[What you have to do]: What lines of the data include the string "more"? Copy them all.

(Data items)
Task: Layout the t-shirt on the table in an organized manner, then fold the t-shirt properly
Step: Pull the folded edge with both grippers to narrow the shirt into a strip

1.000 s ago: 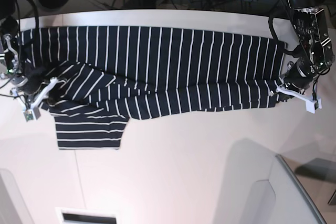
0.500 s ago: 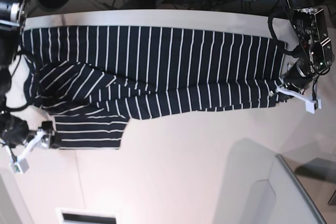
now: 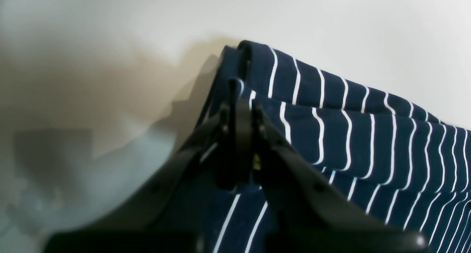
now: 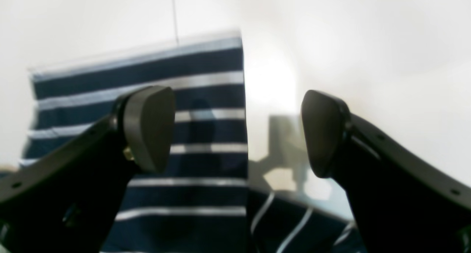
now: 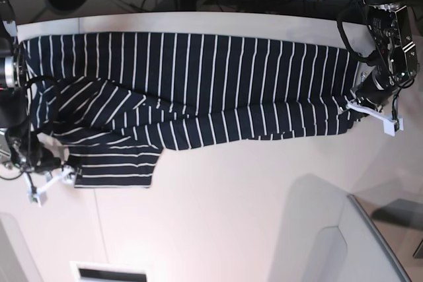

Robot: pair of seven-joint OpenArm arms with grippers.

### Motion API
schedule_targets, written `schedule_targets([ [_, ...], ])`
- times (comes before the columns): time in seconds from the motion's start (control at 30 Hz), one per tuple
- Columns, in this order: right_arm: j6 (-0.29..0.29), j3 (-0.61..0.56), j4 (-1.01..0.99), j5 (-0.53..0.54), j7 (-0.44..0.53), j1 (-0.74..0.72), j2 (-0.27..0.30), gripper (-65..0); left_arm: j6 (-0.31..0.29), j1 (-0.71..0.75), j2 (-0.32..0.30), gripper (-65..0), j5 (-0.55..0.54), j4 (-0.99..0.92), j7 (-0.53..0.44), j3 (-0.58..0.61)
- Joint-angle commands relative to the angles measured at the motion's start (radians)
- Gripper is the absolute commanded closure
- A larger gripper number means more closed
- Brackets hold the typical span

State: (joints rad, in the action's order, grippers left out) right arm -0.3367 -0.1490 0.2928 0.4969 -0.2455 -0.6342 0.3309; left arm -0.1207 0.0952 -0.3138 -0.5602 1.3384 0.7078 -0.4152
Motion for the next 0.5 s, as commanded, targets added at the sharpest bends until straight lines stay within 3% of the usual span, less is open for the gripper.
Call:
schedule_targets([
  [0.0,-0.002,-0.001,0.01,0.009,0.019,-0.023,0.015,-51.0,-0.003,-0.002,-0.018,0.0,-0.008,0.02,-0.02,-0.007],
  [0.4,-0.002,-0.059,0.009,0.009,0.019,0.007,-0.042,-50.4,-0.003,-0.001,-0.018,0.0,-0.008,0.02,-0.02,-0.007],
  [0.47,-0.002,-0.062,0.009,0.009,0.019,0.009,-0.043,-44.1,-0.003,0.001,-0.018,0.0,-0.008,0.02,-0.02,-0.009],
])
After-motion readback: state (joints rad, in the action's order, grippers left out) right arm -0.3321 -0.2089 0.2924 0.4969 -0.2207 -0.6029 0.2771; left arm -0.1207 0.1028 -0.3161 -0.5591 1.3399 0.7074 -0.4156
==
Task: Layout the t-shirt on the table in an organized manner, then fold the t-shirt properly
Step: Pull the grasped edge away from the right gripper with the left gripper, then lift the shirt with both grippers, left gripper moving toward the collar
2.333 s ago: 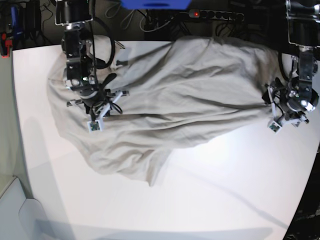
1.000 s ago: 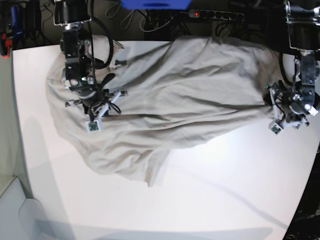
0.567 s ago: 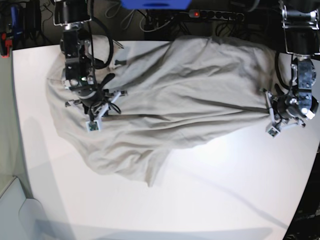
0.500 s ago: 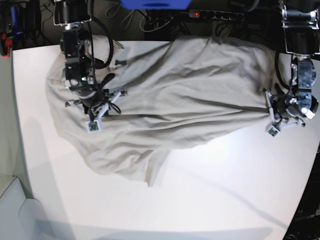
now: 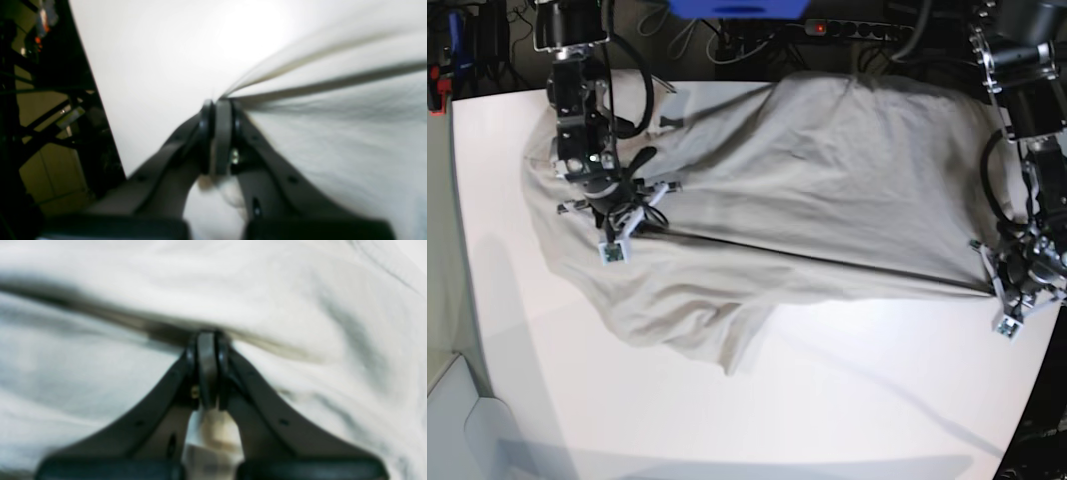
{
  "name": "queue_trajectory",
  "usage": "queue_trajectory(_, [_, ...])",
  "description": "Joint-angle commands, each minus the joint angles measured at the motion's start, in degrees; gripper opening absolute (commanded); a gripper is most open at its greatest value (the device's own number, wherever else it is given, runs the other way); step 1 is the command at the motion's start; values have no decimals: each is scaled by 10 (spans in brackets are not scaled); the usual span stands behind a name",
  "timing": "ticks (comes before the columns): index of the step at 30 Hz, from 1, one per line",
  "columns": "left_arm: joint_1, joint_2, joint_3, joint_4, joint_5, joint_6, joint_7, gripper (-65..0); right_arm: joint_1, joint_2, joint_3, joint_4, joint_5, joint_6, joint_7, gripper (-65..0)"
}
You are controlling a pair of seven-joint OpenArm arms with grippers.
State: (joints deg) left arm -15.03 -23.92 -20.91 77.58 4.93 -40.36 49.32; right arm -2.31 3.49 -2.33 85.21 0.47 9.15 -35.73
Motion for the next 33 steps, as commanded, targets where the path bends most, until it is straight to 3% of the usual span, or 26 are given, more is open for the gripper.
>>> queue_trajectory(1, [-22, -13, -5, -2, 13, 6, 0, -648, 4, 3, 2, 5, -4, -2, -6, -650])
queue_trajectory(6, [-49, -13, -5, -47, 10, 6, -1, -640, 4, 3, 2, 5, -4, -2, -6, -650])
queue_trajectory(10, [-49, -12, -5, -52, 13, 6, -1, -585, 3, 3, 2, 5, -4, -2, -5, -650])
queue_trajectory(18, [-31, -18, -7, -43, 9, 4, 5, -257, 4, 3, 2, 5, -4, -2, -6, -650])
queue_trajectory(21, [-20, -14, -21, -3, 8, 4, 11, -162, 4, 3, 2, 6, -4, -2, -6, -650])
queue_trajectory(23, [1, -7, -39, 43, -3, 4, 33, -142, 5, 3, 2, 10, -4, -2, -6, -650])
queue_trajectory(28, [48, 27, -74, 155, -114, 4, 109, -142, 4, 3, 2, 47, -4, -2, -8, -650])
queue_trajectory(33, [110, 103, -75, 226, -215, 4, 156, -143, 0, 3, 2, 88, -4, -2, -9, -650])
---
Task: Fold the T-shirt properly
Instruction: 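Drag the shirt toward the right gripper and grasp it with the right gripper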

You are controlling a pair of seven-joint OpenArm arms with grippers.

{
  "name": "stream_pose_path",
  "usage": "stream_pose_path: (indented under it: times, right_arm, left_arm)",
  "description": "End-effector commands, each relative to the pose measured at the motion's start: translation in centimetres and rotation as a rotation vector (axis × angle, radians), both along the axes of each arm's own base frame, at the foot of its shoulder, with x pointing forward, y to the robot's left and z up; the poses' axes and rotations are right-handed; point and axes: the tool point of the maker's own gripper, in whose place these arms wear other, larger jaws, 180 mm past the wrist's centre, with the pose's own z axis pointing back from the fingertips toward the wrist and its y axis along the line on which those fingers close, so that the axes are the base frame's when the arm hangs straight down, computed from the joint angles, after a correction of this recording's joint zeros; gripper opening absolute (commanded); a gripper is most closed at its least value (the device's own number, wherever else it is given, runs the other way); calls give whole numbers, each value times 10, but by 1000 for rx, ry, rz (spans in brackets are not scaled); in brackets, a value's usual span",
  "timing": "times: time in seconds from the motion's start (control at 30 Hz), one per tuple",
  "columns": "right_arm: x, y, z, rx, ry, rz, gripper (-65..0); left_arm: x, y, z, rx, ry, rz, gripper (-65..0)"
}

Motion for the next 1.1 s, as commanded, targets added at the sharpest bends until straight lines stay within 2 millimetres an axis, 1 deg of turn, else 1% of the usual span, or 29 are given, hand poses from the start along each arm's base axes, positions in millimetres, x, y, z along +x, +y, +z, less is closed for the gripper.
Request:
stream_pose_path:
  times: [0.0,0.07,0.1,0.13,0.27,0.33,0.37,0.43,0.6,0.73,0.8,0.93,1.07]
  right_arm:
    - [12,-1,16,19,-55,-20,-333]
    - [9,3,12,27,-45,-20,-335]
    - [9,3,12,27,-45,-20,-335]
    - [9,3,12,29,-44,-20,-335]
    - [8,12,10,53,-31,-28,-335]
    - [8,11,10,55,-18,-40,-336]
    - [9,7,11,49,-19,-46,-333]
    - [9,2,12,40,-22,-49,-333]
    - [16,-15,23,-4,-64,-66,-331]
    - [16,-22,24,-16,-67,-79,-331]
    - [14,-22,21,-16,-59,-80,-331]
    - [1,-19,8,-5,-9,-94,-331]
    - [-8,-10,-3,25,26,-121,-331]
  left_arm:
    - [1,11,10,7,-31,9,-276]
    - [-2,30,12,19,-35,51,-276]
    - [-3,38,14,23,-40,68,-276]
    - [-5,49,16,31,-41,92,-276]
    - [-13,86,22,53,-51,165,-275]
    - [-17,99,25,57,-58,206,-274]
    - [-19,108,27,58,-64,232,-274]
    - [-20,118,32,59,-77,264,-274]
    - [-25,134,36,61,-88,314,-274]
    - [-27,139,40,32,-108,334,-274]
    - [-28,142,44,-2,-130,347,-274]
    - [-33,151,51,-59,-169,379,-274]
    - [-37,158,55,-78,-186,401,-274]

[Result]:
- A larger gripper number means more closed
Motion for the next 33 steps, as commanded, targets where the path bends most, until it is straight to 3% of the usual span, or 26 are given, more is open for the gripper.

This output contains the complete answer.